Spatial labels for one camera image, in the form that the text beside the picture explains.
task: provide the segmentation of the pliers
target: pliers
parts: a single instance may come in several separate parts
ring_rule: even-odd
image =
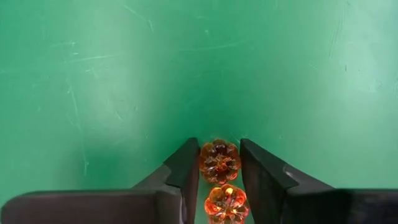
[[[2,224],[193,224],[199,181],[190,138],[132,189],[33,192],[1,210]],[[256,224],[398,223],[398,190],[334,189],[249,139],[242,176]]]

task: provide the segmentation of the bead
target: bead
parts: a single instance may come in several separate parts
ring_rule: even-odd
[[[229,184],[215,187],[205,201],[205,212],[210,224],[243,224],[249,214],[246,194]]]
[[[199,168],[208,182],[223,185],[234,180],[241,168],[238,148],[220,139],[206,143],[200,151]]]

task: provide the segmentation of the flower-shaped bead
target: flower-shaped bead
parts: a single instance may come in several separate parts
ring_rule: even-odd
[[[238,148],[220,139],[206,143],[200,151],[199,168],[203,178],[211,183],[223,185],[234,180],[241,168]]]
[[[246,194],[229,184],[215,187],[205,201],[210,224],[243,224],[249,214]]]

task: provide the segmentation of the scratch mark
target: scratch mark
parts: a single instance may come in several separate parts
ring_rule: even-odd
[[[63,62],[66,65],[67,68],[69,68],[69,66],[67,65],[67,61],[65,60],[65,58],[63,58]],[[69,89],[70,89],[70,93],[72,96],[72,102],[73,102],[73,107],[75,109],[75,116],[76,116],[76,128],[78,130],[79,136],[80,136],[80,148],[81,148],[81,155],[83,157],[83,163],[84,163],[84,170],[83,170],[83,175],[86,177],[87,176],[87,167],[89,165],[88,161],[87,161],[87,156],[86,156],[86,144],[85,144],[85,139],[83,137],[83,132],[81,130],[81,123],[80,123],[80,115],[79,115],[79,109],[77,107],[77,103],[76,103],[76,96],[75,96],[75,91],[72,87],[72,84],[69,81],[69,75],[67,72],[67,83],[69,84]],[[66,114],[68,120],[70,121],[70,123],[73,125],[71,119],[69,118],[69,115]]]
[[[76,127],[75,124],[73,123],[72,119],[70,118],[68,113],[65,113],[65,116],[67,117],[67,120],[69,121],[70,125],[72,125],[73,127]]]
[[[309,66],[311,66],[313,69],[318,70],[315,66],[313,66],[311,63],[308,63]]]
[[[154,25],[153,25],[153,23],[152,23],[152,21],[150,19],[148,20],[148,24],[149,24],[150,31],[155,32],[154,31]]]
[[[87,176],[87,167],[88,167],[88,165],[90,164],[89,162],[87,162],[87,160],[85,159],[84,160],[84,162],[85,162],[85,170],[84,170],[84,176],[86,177]]]
[[[329,41],[329,58],[331,58],[331,56],[333,55],[333,51],[334,51],[336,44],[338,42],[338,39],[341,35],[341,31],[343,29],[343,25],[344,25],[344,22],[345,22],[346,16],[347,16],[347,9],[348,9],[348,5],[346,4],[344,6],[343,12],[341,13],[341,15],[339,16],[339,18],[337,20],[337,25],[336,25],[335,29],[331,33],[331,40]]]
[[[181,52],[197,52],[197,51],[207,51],[207,50],[218,50],[218,49],[225,49],[225,48],[230,48],[230,47],[237,47],[239,44],[243,44],[247,41],[240,41],[240,42],[235,42],[231,44],[224,44],[224,45],[217,45],[213,47],[199,47],[199,48],[194,48],[194,49],[180,49],[179,51]]]
[[[79,109],[78,109],[77,103],[76,103],[75,91],[73,90],[72,86],[70,86],[70,93],[72,94],[73,107],[75,109],[75,115],[76,115],[76,119],[78,121],[76,124],[76,127],[77,127],[77,129],[79,129],[79,131],[81,131]]]
[[[122,117],[120,116],[120,114],[119,114],[118,111],[116,111],[115,114],[116,114],[116,116],[118,117],[119,120],[123,121],[123,119],[122,119]]]
[[[76,59],[76,60],[70,60],[67,63],[75,63],[75,62],[85,62],[89,60],[97,60],[97,59],[104,59],[104,58],[111,58],[118,56],[117,54],[111,54],[111,55],[99,55],[99,56],[94,56],[94,57],[87,57],[87,58],[81,58],[81,59]]]
[[[67,91],[67,95],[69,95],[70,91],[72,90],[72,86],[69,86],[69,89]]]
[[[136,12],[135,10],[133,10],[132,8],[130,8],[128,5],[126,5],[125,3],[121,3],[120,5],[122,5],[122,7],[124,7],[125,9],[127,9],[128,11],[130,11],[133,15],[135,15],[138,19],[142,20],[142,21],[146,21],[147,19],[142,16],[141,14],[139,14],[138,12]]]
[[[241,142],[241,140],[238,139],[232,131],[230,133],[231,133],[232,137],[235,139],[235,141],[239,144]]]
[[[116,142],[113,143],[113,147],[117,146],[118,144],[121,144],[122,142],[124,142],[126,140],[127,137],[123,137],[119,140],[117,140]]]
[[[62,43],[50,45],[50,47],[59,47],[59,46],[65,46],[65,45],[71,45],[72,47],[74,47],[75,43],[76,42],[62,42]]]

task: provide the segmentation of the green cutting mat
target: green cutting mat
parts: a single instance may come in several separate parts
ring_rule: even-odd
[[[0,205],[131,187],[191,136],[398,187],[397,23],[395,0],[1,0]]]

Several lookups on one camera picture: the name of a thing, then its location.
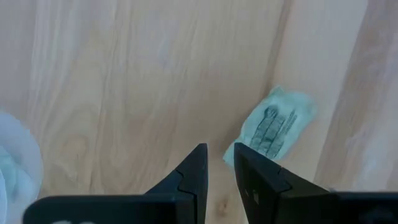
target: wood grain
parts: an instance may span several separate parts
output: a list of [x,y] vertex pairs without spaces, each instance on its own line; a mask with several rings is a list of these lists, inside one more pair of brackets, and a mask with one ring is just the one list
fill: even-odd
[[314,98],[318,115],[280,163],[313,180],[368,2],[294,1],[273,85]]
[[289,2],[2,1],[0,103],[40,145],[40,196],[141,194],[207,142],[207,223],[242,223],[222,155],[267,93]]
[[242,223],[221,157],[274,85],[316,120],[279,161],[398,190],[394,0],[0,0],[0,109],[32,131],[41,197],[141,194],[209,145],[207,223]]
[[316,181],[398,190],[398,2],[370,1],[323,147]]

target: light wood plank
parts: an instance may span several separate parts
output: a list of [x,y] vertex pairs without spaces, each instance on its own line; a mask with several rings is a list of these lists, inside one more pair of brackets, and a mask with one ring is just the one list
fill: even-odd
[[0,110],[27,121],[36,1],[0,1]]
[[266,94],[289,2],[38,0],[27,120],[41,196],[140,194],[208,142],[207,223],[242,223],[221,157]]
[[294,1],[272,84],[313,97],[318,115],[283,166],[313,180],[348,62],[367,6],[365,0]]
[[317,170],[339,190],[398,190],[398,2],[370,1]]

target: wooden floor
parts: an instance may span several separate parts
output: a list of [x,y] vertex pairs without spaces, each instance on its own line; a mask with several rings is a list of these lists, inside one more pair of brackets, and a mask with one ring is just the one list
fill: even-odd
[[397,20],[395,0],[0,0],[0,108],[40,145],[41,196],[140,194],[207,142],[207,223],[242,223],[222,155],[282,85],[319,110],[283,166],[398,190]]

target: black plastic tool
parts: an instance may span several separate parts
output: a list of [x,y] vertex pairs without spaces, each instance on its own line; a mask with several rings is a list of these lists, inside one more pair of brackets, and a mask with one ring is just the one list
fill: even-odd
[[397,193],[329,192],[242,143],[234,166],[250,224],[398,223]]
[[[241,143],[234,166],[250,224],[398,223],[397,193],[329,192]],[[47,197],[26,210],[24,224],[204,224],[207,188],[207,146],[200,144],[144,195]]]
[[204,223],[208,188],[207,145],[199,144],[144,195],[57,196],[33,203],[24,224]]

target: white plastic bag
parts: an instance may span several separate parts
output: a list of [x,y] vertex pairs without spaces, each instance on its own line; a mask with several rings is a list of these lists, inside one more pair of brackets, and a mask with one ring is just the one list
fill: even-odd
[[[24,210],[39,194],[43,163],[39,146],[29,130],[3,112],[0,112],[0,171],[0,215],[6,214],[7,224],[20,223]],[[6,200],[2,189],[6,191]]]

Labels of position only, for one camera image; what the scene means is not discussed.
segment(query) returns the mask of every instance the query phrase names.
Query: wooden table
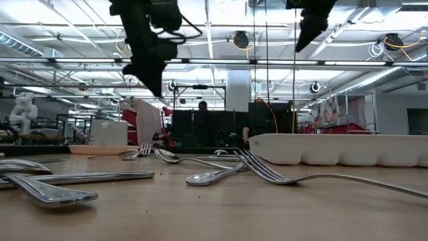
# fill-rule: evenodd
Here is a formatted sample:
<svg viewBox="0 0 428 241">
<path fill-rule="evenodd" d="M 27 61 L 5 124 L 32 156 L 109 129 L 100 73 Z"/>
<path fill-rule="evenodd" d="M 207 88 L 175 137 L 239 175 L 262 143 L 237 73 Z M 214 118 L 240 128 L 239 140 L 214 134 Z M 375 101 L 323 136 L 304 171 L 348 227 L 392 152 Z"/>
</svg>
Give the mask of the wooden table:
<svg viewBox="0 0 428 241">
<path fill-rule="evenodd" d="M 191 187 L 186 177 L 212 169 L 155 158 L 45 156 L 58 157 L 68 160 L 47 164 L 55 173 L 150 170 L 156 176 L 65 186 L 95 191 L 99 199 L 58 210 L 33 205 L 20 190 L 0 191 L 0 240 L 427 240 L 428 200 L 378 187 L 338 179 L 282 187 L 249 171 Z M 275 168 L 287 177 L 342 173 L 428 191 L 428 169 L 417 167 Z"/>
</svg>

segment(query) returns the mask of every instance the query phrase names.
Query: wall
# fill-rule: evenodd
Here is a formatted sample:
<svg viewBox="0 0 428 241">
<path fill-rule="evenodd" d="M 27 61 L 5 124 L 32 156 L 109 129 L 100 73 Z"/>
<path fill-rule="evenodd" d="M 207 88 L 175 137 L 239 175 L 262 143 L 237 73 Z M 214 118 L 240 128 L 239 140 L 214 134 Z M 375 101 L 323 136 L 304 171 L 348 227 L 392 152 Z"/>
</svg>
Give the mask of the wall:
<svg viewBox="0 0 428 241">
<path fill-rule="evenodd" d="M 407 109 L 428 109 L 428 96 L 377 94 L 376 102 L 379 131 L 385 135 L 407 135 Z"/>
<path fill-rule="evenodd" d="M 68 114 L 69 105 L 47 101 L 46 98 L 35 98 L 33 104 L 37 106 L 38 117 L 55 119 L 57 114 Z M 0 98 L 0 122 L 4 121 L 5 116 L 9 116 L 15 106 L 15 99 Z"/>
</svg>

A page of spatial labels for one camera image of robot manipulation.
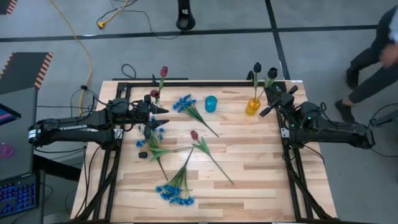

::::::

No pictures belong in the answer. It must repeat exactly the lines from the line with "Labels of position" through the final line of the records.

Labels of position only, for one camera image; what the scene means is not discussed.
segment(query) returns the mask of every instance the query phrase names.
Query: wooden table
# fill-rule: evenodd
Here is a formatted sample:
<svg viewBox="0 0 428 241">
<path fill-rule="evenodd" d="M 27 61 L 5 124 L 32 156 L 109 129 L 100 73 Z"/>
<path fill-rule="evenodd" d="M 207 88 L 175 137 L 239 175 L 262 143 L 237 73 Z M 214 118 L 240 128 L 239 140 L 214 134 Z M 375 101 L 323 136 L 304 171 L 348 227 L 392 152 Z"/>
</svg>
Give the mask of the wooden table:
<svg viewBox="0 0 428 241">
<path fill-rule="evenodd" d="M 191 187 L 186 177 L 212 169 L 155 158 L 45 156 L 58 157 L 68 160 L 47 164 L 55 173 L 150 170 L 156 176 L 65 186 L 95 191 L 99 199 L 58 210 L 33 205 L 20 190 L 0 191 L 0 240 L 427 240 L 428 200 L 378 187 L 338 179 L 282 187 L 249 171 Z M 275 168 L 287 177 L 342 173 L 428 191 L 428 169 L 417 167 Z"/>
</svg>

segment(query) returns the mask of every instance the query phrase names.
Query: wall
# fill-rule: evenodd
Here is a formatted sample:
<svg viewBox="0 0 428 241">
<path fill-rule="evenodd" d="M 27 61 L 5 124 L 32 156 L 109 129 L 100 73 Z"/>
<path fill-rule="evenodd" d="M 207 88 L 175 137 L 239 175 L 262 143 L 237 73 Z M 214 118 L 240 128 L 239 140 L 214 134 Z M 375 101 L 323 136 L 304 171 L 348 227 L 392 152 Z"/>
</svg>
Give the mask of the wall:
<svg viewBox="0 0 428 241">
<path fill-rule="evenodd" d="M 407 109 L 428 109 L 428 96 L 377 94 L 376 102 L 379 131 L 385 135 L 407 135 Z"/>
<path fill-rule="evenodd" d="M 68 114 L 69 105 L 47 101 L 46 98 L 35 98 L 33 104 L 37 106 L 38 117 L 55 119 L 57 114 Z M 0 98 L 0 122 L 4 121 L 5 116 L 9 116 L 15 106 L 15 99 Z"/>
</svg>

A page of spatial labels for one camera image of robot manipulation.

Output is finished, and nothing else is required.